Problem requirements
From top to bottom, write out the listing exactly and skip every picture.
BEGIN Exercise data
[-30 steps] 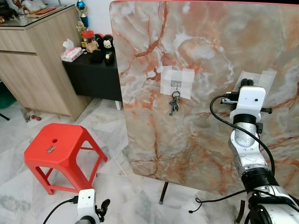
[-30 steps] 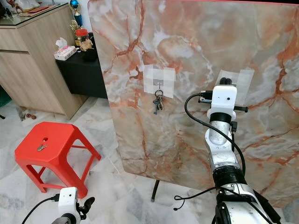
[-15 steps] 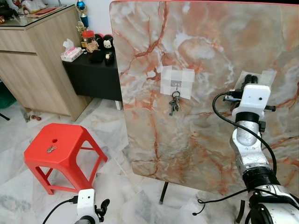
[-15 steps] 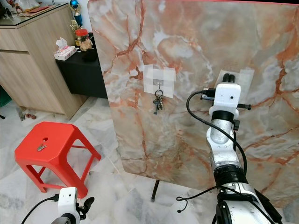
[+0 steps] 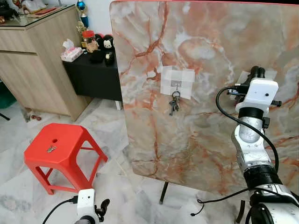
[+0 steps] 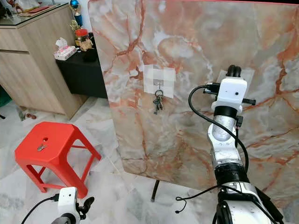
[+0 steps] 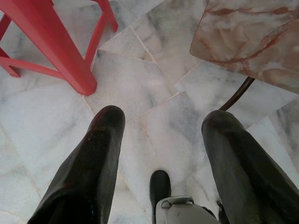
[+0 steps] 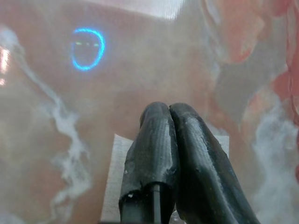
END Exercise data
Answer to this task
[-30 steps] 
[-30 steps] 
[-15 steps] 
[-15 steps] 
[+0 steps] 
[+0 steps] 
[+0 steps] 
[+0 steps] 

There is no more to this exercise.